About the young breeding population, and with whether anything of lasting value has arisen in our much vaunted “civilizations”

John Muir I think it was pointed out that the social forces that tend towards destroying the natural world (I assert this as the only ‘real’ world) are a constant pressure, whereas the opposing pressures to conserve and even integrate back into this world are largely dictated by economics, or even more so by stark survival requirements.

My fear then is that, in the event of this collapse, the neccessity to survive will select out this rather modern impulse and there will be a long long dark time ending with humans if they are lucky right back at square one again.

We have been a very dangerous experiment I think.
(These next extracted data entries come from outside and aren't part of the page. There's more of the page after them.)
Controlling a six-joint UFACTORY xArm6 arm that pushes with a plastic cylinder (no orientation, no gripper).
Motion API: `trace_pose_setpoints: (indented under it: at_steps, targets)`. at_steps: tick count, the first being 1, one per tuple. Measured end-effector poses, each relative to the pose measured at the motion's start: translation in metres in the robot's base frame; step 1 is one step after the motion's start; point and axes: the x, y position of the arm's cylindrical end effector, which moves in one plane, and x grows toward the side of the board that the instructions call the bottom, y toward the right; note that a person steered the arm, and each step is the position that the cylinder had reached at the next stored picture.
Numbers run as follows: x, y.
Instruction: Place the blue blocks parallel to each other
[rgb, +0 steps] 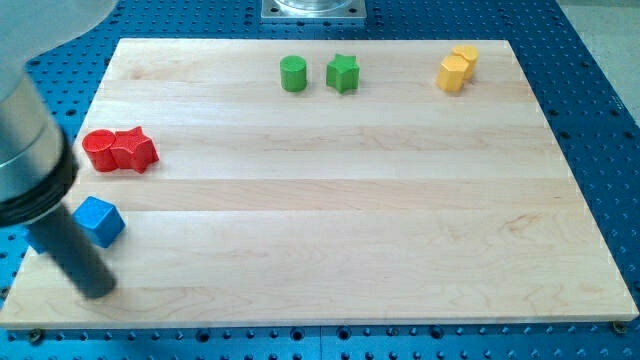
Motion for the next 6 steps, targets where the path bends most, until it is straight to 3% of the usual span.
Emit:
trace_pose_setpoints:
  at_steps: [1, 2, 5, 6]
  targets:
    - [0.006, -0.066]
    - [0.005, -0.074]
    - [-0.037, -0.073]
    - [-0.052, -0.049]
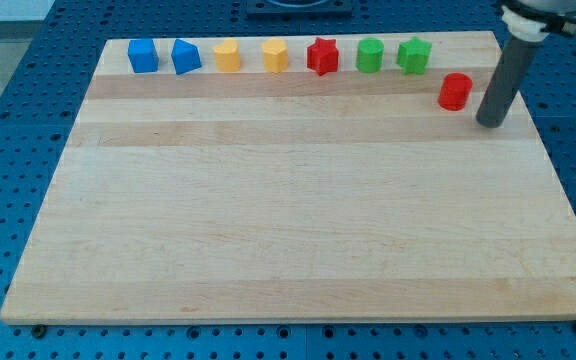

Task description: Push the red circle towards top right

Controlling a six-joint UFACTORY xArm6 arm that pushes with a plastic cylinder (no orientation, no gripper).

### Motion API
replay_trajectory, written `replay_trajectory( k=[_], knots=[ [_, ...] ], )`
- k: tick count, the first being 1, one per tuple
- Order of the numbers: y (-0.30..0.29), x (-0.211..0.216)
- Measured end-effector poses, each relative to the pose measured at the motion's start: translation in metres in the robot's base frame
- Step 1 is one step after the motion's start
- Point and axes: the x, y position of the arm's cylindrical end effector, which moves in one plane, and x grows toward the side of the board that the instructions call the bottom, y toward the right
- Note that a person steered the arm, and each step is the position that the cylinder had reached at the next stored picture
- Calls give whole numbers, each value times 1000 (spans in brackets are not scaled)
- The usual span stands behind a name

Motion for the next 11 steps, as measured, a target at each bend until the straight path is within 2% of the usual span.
replay_trajectory(
  k=[2, 11],
  knots=[
    [-34, -8],
    [-36, -54]
  ],
)
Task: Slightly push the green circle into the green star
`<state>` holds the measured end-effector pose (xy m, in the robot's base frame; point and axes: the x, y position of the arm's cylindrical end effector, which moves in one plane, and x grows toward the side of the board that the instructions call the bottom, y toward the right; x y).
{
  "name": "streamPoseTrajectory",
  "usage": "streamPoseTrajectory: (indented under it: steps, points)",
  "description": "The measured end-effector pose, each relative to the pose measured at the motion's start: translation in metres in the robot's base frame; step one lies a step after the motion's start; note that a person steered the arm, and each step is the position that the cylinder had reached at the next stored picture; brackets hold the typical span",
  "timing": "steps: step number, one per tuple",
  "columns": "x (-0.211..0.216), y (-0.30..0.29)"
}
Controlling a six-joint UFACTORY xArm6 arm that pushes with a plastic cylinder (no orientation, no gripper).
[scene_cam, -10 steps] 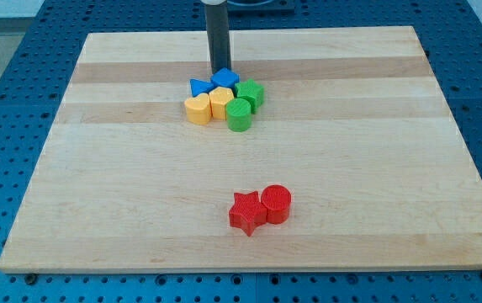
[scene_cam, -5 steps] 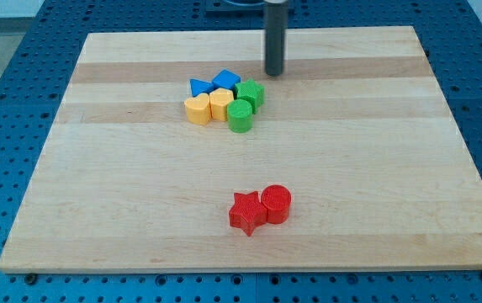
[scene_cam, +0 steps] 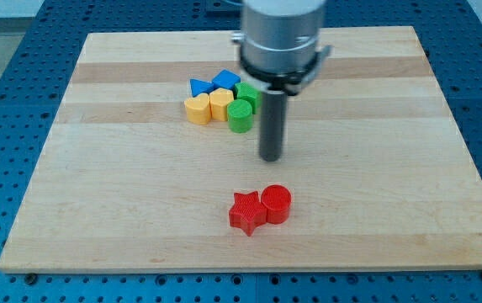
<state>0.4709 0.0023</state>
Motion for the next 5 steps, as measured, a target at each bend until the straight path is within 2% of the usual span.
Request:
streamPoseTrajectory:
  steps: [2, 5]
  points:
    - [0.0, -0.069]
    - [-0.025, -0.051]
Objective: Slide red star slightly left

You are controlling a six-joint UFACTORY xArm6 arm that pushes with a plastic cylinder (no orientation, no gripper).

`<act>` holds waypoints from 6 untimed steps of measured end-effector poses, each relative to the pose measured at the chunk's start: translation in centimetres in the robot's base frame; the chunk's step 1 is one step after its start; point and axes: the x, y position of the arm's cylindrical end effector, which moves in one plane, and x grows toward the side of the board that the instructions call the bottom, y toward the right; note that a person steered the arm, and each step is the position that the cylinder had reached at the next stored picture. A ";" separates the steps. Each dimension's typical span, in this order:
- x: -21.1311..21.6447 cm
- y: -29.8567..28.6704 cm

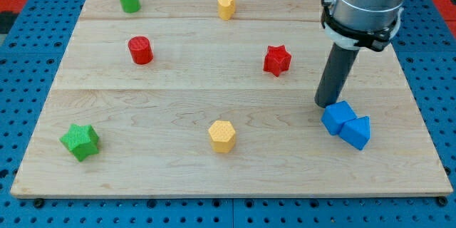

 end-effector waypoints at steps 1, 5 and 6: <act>-2.6 -1.7; -6.5 -6.6; -7.5 -8.0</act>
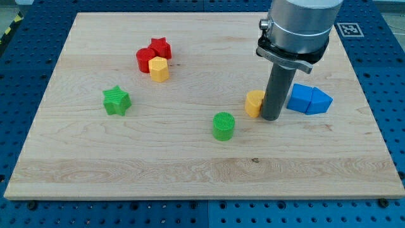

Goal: Push the yellow heart towards the red star

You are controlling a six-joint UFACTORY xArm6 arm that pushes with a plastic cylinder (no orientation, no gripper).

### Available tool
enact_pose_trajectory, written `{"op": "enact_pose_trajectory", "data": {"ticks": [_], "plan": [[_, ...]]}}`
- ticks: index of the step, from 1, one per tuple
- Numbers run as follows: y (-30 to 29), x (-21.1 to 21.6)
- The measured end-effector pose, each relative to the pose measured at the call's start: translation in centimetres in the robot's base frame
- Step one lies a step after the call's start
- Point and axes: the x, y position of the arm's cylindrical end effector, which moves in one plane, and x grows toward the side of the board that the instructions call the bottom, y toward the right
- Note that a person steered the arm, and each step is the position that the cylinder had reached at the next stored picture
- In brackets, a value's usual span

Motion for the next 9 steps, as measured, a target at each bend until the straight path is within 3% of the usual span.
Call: {"op": "enact_pose_trajectory", "data": {"ticks": [7,9], "plan": [[0.0,-2.0],[-1.0,1.3]]}}
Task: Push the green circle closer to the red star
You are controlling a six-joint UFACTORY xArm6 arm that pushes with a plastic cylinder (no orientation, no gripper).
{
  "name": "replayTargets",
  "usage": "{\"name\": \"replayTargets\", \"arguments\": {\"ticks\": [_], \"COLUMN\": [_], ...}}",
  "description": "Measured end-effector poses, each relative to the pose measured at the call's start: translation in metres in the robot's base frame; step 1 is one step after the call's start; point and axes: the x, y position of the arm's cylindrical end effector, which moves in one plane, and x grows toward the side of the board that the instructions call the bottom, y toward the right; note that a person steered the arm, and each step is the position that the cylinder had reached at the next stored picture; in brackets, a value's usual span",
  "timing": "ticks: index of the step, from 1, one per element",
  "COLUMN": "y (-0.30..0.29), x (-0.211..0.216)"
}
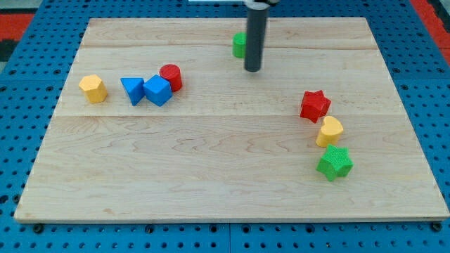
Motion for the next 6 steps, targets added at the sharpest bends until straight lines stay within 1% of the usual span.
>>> {"name": "replayTargets", "arguments": {"ticks": [1, 2, 3, 4, 5, 6], "y": [-0.050, -0.057, -0.071, -0.036, 0.029, 0.059], "x": [-0.023, -0.072, -0.098, -0.103, -0.089, -0.025]}}
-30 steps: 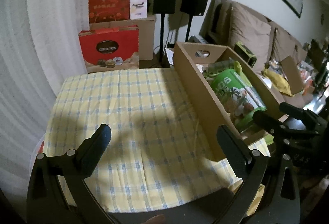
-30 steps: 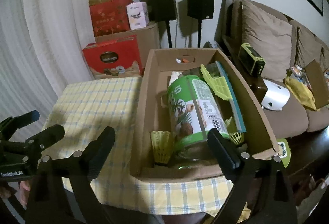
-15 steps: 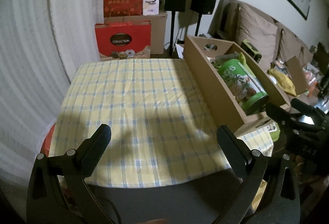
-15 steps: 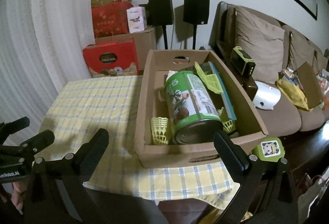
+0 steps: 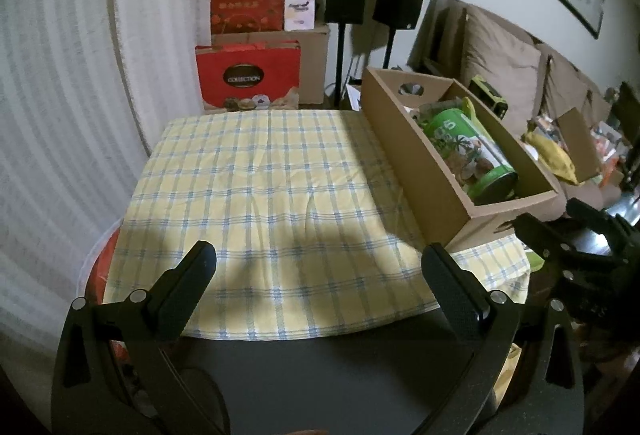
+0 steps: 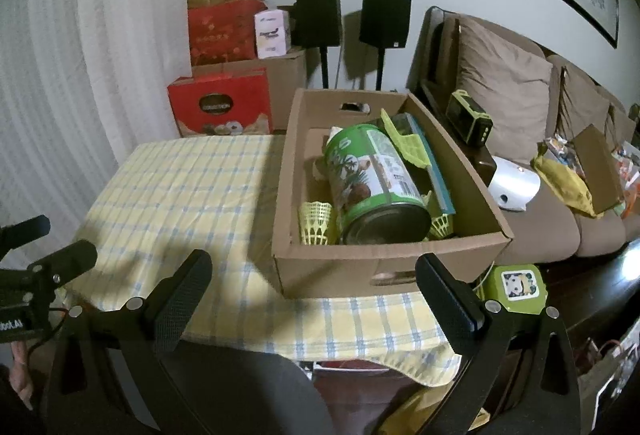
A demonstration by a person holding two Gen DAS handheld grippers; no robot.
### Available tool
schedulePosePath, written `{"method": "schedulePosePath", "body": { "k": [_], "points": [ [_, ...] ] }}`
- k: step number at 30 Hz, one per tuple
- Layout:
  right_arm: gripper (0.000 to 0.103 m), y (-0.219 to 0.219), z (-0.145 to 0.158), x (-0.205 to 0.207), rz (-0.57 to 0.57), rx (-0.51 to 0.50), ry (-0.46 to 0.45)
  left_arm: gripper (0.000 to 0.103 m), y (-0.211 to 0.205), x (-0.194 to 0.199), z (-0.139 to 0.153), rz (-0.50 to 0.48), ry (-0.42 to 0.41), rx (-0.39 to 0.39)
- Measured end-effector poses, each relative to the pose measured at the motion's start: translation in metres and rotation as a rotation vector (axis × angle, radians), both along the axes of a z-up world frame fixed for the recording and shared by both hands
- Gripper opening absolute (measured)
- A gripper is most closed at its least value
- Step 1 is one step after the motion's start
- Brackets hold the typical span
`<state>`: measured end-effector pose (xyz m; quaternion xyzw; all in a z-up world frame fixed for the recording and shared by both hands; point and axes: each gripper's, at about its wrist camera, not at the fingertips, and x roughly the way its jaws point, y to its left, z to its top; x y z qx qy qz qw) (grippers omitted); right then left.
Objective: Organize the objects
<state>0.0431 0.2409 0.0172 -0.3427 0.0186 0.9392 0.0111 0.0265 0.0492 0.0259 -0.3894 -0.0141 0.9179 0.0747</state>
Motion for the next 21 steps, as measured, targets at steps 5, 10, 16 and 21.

It seems to me that in some ways we are on the edge of understanding how to manage to be what we are without being like the Beaver and eating ourselves out of house and home. Or fouling all our water or … It would be a shame to be a failed experiment wouldn’t it

Our art forms are built into us as organisms, some more than others, and that’s not likely to change in a millenium or two. I think it’s the impulse to make symphonies and the appreciation of them thats important. Not the symphonies themselves. Or the good books etc.

So I do have to get to bed but will be back.
It’s funny, I am a scientist to the core but I am thinking that a metaphysic that doesn’t put us or some manlike god at the core of cosmos could be humanities gift to cosmos.

Briefly: we are the only biological manifestation of the neg-entropic category of matter, namely life, that has generated the capacity (soon anyway)to leave this planet. Also the first ones (we know of) that can see this as an eventual neccessity.

We could be spreaders of life through cosmos. Or not.

Sleep well
doug

Comment from usexpatriate
Time: 11/14/2007, 5:40 am

I just want to bring up that the people who are older or are not in such good health should not count themselves down and out if this should all happen. Just because you may not be able to physically do things does not mean that you will not be able to survive. Knowledge is power and will be even more so in those times. People with this knowledge will be sought out and taken care of by those who do not have it. So don’t despair. Learn all you can. Even textbook knowledge of these subjects will be better then than nothing at all.
I agree with Doug, too that this is more about the survival of our species than our personal selves.
The younger generations need to be told these things and the reality of the coming situation. You are doing them no favors by hiding the truth from them but in fact sealing their fate without them having a choice in the matter.In past civilizations and cultures this was a time honored practice of handing down this knowledge from generation to generation. This tradition has been lost in our modern society and must be started anew beginning now. By doing so there is no greater gift we can give them.